Registering a new device to pass tensors to torch.compile()

FatemeH · May 22, 2023, 5:32pm

Hi all,

I am in the process of adding a new device to pytorch (it will only be used for inference). At this point, I only want to register this device and use it for defining a tensor and passing in across some torch APIs.

The use case would be something like this:

device = torch.device("XYZ")
data = torch.rand(in_shape, device =device)
result = torch.compile(backend="my_backend")(data)

As you can see, the tensor defined for this device (data in the example) is passed to torch.compile to be used by the compiler backend I’ve registered for _dynamo. All I want to do in my_backend with that device attribute is to check it’s value make some decisions if it is “XYZ” and not CPU. So, I don’t need to actually store the data tensor on the device or implement any specific tensor operations but just to pass the tensor and check that attribute.

I’ve registered the device and it’s corresponding XYZ dispatch key in c10/core following this repo:
Add support for the ONNX Runtime Eager Mode backend by abock · Pull Request #58248 · pytorch/pytorch (github.com)

So now device = torch.device("XYZ") returns XYZ to me, but the tensor initialization fails with this error:

Could not run ‘aten::rand’ with arguments from the ‘XYZ’ backend. This could be because the operator doesn’t exist for this backend, or was omitted during the selective/custom build process (if using custom build)

Am I taking the correct path here? How to resolve this issue when I don’t need have any specific tensor implementation to create/store the tensor on my device? I basically want to use whatever is already on the cpu and just change the device attribute.

I’d appreciate any help with this.

eqy · May 23, 2023, 5:53am

What do you mean by “check its value?” By definition a Tensor’s device attribute indicates where the memory occupied by the Tensor is (with the exceptions being e.g., Fake Tensor — torchdistX 0.2.0 documentation), so it’s not really possible to have a Tensor on another device if basic operations like memory allocation and data transfer do not exist. If the issue is just that there is no implementation for rand, you could try torch.empty(in_shape, device=device) if e.g., memory allocation is implemented.

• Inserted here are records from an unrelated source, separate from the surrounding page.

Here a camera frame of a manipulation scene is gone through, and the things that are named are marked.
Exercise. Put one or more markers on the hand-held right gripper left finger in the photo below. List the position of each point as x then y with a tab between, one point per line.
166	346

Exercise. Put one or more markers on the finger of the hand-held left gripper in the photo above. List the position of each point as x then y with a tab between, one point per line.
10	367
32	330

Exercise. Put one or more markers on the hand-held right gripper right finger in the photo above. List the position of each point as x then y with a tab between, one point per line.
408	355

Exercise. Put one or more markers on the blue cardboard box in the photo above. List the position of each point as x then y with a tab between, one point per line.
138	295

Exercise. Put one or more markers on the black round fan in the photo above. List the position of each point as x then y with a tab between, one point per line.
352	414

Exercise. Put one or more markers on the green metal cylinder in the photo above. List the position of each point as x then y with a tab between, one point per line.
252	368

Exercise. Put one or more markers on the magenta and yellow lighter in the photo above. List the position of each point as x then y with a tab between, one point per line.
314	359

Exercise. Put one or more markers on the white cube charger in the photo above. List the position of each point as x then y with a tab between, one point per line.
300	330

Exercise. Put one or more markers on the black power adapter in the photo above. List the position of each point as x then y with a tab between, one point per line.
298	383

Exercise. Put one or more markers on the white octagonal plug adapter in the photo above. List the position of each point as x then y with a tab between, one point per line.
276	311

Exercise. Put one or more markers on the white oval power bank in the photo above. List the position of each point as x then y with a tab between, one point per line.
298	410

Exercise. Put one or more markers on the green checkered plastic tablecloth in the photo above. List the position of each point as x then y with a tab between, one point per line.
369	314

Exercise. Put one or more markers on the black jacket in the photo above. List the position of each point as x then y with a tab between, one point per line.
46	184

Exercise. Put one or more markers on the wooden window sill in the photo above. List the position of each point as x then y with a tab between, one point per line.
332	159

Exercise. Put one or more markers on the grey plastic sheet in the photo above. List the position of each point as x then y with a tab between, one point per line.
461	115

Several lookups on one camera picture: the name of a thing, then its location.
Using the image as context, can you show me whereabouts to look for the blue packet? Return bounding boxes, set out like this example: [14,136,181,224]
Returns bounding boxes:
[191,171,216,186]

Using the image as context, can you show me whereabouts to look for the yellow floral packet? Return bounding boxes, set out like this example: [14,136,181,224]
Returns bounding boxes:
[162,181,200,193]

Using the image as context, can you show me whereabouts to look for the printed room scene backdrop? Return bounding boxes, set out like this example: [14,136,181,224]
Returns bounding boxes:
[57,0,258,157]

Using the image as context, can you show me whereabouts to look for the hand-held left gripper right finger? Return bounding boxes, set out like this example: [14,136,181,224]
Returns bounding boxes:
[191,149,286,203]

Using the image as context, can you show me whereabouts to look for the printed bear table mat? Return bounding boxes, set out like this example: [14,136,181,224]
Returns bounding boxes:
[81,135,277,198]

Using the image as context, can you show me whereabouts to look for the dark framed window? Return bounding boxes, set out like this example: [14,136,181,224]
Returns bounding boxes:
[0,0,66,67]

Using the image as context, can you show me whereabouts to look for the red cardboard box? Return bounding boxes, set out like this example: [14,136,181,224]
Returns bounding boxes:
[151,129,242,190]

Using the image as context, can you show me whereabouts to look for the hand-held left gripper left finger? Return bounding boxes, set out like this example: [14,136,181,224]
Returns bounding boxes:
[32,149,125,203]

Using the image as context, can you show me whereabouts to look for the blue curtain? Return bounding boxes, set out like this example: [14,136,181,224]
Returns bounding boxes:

If memory allocation is not implemented, and you do not actually need to check data values (and just the device type), I would also check if a Tensor of shape “0” would work e.g.,:

>>> import torch
>>> a = torch.empty(0)
>>> a
tensor([])
>>> a.data_ptr()
0
>>> a.device
device(type='cpu')

As a side note, if by “check its value” you are referring to the ability to print e.g., GPU tensors, note that the printing of GPU tensors is implemented by copying the data to CPU first and then printing—before that point the data must occupy GPU memory.

FatemeH · May 23, 2023, 4:25pm

Thanks for your response @eqy. By checking its value, I mean that in my backend I need to differentiate between different devices. so I should have an if statement like

if input.device.type == "XYZ":

where input is the input tensor to the torch.compile API. The rest of operations in the backend convert pytorch model to another representation and run that one on the device, as a result, I don’t need actual implementation of tensor operations of XYZ to be implemented in pytorch.